A report issued Sept. 7 by Caritas Guatemala said the rains had left more than 14,000 people homeless and more than 40 people dead. Many of the dead were trapped in mudslides that buried vehicles and a bus traveling the Inter-American Highway. Subsequent mudslides later trapped rescue workers. The Caritas report said rescue efforts would resume only with machinery because of the risk of further mudslides.
The Caritas national office was working with local branches in various parts of the country “mainly to provide food,” said Fernanda Armas, a spokeswoman with Caritas Guatemala.

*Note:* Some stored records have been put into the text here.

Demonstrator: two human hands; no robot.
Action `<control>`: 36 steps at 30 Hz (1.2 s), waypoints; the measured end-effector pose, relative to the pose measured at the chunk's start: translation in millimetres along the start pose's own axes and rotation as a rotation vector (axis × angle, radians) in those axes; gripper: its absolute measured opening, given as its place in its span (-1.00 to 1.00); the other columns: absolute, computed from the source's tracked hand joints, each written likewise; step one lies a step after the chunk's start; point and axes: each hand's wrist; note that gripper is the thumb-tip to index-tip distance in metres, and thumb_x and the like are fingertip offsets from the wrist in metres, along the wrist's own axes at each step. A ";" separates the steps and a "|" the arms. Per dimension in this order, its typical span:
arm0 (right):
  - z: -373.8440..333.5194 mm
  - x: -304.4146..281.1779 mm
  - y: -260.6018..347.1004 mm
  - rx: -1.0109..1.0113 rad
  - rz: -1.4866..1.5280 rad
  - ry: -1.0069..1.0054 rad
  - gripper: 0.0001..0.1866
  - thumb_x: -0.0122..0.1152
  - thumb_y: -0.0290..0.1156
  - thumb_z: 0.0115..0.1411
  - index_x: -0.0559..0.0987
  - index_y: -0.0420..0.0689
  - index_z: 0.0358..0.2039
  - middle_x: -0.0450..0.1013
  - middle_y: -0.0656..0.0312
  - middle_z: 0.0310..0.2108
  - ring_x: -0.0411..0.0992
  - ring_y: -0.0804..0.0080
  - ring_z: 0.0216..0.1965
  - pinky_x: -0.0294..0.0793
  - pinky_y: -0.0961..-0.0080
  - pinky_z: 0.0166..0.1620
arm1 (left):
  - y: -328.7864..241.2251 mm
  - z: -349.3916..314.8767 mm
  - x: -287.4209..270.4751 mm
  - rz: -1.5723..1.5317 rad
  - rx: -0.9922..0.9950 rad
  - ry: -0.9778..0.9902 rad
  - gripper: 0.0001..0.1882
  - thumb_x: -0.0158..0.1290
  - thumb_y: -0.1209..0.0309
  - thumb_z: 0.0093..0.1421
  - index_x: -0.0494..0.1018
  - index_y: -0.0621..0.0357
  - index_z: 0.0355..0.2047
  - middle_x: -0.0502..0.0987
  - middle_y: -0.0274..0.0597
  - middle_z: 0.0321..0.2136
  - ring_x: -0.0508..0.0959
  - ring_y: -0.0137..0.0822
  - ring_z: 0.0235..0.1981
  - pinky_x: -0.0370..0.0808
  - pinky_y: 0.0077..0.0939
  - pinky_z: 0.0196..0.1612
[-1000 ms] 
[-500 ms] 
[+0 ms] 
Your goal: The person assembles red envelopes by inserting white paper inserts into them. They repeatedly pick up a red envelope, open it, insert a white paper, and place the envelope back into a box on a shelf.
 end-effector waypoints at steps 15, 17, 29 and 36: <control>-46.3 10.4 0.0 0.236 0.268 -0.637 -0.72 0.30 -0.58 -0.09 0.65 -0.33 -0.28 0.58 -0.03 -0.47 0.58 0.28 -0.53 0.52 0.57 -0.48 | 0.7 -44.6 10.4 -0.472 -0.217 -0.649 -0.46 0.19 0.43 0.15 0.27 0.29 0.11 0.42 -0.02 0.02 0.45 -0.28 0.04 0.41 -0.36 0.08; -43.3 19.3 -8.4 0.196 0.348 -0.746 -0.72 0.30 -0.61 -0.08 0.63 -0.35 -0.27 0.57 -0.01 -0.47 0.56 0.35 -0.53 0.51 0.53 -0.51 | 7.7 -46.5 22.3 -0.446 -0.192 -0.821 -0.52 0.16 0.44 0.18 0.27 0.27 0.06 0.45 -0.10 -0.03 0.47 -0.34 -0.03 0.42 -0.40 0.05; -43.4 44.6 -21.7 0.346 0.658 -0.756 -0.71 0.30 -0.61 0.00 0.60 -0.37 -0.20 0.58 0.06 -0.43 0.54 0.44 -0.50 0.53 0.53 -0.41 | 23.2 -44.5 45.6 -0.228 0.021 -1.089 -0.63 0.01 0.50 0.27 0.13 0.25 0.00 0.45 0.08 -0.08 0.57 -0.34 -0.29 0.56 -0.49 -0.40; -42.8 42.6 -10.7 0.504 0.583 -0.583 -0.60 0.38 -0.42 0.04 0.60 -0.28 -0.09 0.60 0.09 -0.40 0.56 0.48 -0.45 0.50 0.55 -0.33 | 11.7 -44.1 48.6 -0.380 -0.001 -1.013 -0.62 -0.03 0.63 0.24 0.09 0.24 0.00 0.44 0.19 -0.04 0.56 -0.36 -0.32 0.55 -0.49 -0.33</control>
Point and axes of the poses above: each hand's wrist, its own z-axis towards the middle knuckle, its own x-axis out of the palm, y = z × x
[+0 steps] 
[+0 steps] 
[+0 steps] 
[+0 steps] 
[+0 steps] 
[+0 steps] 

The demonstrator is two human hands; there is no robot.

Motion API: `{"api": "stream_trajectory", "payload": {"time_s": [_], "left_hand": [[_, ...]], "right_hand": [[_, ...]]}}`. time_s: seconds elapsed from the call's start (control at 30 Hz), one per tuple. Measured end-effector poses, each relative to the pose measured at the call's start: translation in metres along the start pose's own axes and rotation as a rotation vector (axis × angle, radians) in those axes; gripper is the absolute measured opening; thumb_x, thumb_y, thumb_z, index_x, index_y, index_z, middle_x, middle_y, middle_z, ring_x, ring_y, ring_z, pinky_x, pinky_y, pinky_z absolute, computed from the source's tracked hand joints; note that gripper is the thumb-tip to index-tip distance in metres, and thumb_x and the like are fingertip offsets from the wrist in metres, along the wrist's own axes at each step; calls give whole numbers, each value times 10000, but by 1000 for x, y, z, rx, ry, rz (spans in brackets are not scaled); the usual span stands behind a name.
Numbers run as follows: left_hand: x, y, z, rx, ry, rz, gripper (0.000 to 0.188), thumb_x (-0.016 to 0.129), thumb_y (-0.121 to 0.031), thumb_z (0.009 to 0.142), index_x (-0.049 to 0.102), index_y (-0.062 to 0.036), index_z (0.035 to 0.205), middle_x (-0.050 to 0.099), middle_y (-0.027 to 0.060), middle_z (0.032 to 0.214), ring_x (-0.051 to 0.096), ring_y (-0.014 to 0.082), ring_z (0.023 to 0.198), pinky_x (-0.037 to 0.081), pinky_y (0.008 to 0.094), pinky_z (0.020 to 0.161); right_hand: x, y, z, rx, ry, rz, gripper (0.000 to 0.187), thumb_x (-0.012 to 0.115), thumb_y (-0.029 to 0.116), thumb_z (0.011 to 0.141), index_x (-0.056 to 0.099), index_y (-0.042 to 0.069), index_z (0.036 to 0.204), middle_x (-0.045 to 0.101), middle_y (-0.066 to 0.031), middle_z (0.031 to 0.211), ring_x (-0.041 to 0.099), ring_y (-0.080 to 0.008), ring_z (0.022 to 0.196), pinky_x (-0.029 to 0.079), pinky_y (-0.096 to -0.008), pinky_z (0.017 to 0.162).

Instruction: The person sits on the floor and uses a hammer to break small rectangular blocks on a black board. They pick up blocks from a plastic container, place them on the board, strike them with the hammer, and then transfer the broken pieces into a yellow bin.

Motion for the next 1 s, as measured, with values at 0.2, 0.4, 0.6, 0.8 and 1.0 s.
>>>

Susana Lopez, an organizer in the social affairs ministry of the Diocese of San Marcos, said the current precipitation followed the heavy rains brought by Tropical Storm Agatha earlier this year, which “left the soil saturated” and was causing additional damage.
A diocesan report provided to Catholic News Service Sept. 8 spoke of heavy crop damage, a lack of clean water and sanitation and a persistent risk of victims’ homes being looted. The situation was listed as desperate in some of the more isolated regions of the diocese.
“No help has arrived because water is covering the roads,” said Paola Orozco, relief coordinator for La Blanca parish in the community of Carrizales. She said many local residents lost their corn crops “because the water rose so quickly.”
Farther north in Mexico, heavy rains and Tropical Storm Hermine resulted in flooding along the Gulf Coast, while depressions in the Pacific provoked inundations in the states of Oaxaca and Chiapas.
Flooding in Mexico has affected 600,000 residents, the Red Cross reported.
Church volunteers in the state of Veracruz began converting parishes into shelters and providing meals in flood-afflicted areas, according to news reports.
Father Denis Ochoa Vidal, spokesman for the Diocese of Tabasco, said church officials were preparing to turn parishes into temporary shelters and that trained parish response teams had been mobilized to help those left homeless.
He said that some parishes had started removing art and religious items because of the risk of even more flooding, which some forecasts predict could leave much of the low-lying state of Tabasco under water and be worse than the 2007 rains that affected more than 1 million residents.
“We’re asking that these forecasts are wrong and that the Lord has mercy and diverts the water,” Father Ochoa said, adding the diocese had started a “campaign of prayer.”